§ **ABOUT THIS EXERCISE**
Only the lines of the data below from the one with "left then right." through the one with "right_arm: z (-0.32" are wanted. Repeat them exactly.

§ **COLLECTED DATA**
====
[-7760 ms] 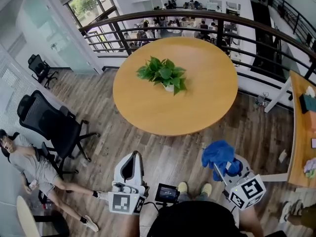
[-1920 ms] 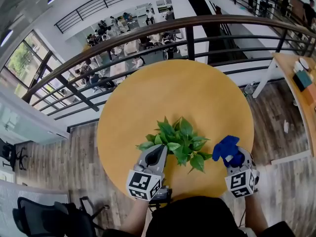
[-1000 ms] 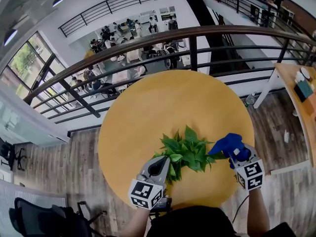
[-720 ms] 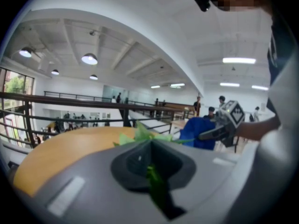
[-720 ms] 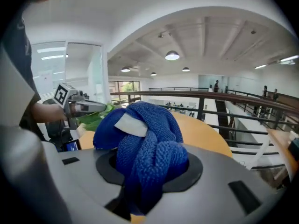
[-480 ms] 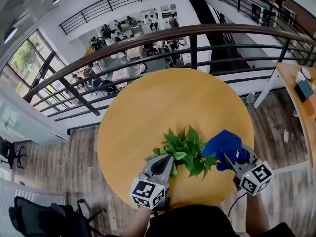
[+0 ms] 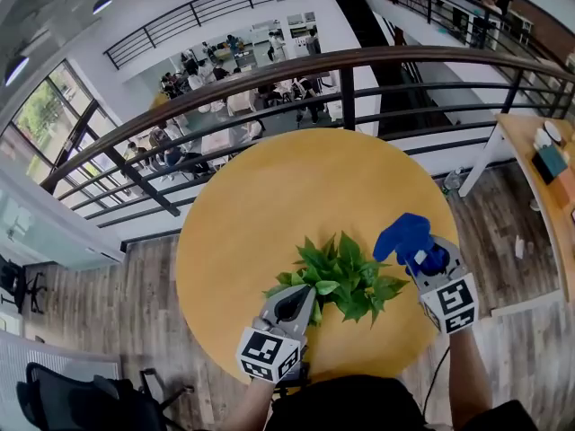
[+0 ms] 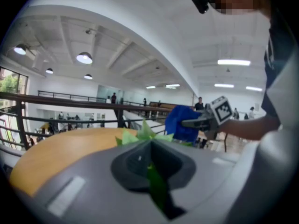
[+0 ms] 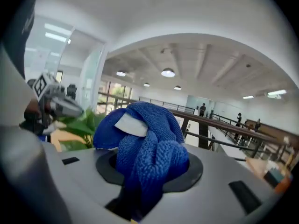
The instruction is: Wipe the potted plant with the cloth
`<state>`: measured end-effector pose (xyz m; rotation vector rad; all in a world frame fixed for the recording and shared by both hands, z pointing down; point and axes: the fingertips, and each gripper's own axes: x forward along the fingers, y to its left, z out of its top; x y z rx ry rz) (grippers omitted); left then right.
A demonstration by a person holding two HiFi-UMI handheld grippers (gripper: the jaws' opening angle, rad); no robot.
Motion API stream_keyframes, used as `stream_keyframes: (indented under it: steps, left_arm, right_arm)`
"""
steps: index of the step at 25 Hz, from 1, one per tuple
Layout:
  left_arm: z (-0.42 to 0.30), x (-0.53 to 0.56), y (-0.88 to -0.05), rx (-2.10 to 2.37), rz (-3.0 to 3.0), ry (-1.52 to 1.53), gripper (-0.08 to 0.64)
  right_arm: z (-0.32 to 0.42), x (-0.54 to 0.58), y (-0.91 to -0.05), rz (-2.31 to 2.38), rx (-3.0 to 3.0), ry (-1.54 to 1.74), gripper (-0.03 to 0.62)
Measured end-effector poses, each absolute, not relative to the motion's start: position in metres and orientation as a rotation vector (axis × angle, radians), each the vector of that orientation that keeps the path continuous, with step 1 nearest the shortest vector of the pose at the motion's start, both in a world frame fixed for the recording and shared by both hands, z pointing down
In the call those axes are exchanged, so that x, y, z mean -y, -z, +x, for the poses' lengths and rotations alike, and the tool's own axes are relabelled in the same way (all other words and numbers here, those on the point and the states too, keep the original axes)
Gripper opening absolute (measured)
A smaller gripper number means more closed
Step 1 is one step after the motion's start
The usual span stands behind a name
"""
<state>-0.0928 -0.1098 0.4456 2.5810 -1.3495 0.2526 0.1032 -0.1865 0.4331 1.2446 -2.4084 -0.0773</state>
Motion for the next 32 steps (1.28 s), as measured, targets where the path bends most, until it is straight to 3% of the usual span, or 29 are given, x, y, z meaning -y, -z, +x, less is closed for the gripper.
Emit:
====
§ **SOLUTION TO THIS EXERCISE**
`<state>`: measured end-effector pose (xyz m; rotation vector rad; all in a world frame fixed for the recording and shared by both hands, z pointing down; point and axes: the fingertips, and each gripper's own axes: x forward along the fingers, y to its left, z out of its top; x y z rx ry rz) (grippers omitted); left then right.
A demonstration by a person holding two HiFi-UMI handheld grippers (gripper: the jaws' opening angle, rad); no robot.
Motion API stream_keyframes, used as `stream_keyframes: (indented under it: steps, left_arm, right_arm)`
"""
steps: index of the step at 25 Hz, from 1, one per tuple
Layout:
  left_arm: z (-0.42 to 0.30), x (-0.53 to 0.56), y (-0.88 to -0.05), rx (-2.10 to 2.37), rz (-3.0 to 3.0), ry (-1.52 to 1.53), gripper (-0.08 to 0.64)
  right_arm: z (-0.32 to 0.42), x (-0.54 to 0.58), y (-0.91 to -0.05), rz (-2.31 to 2.38), rx (-3.0 to 3.0), ry (-1.54 to 1.74), gripper (-0.03 to 0.62)

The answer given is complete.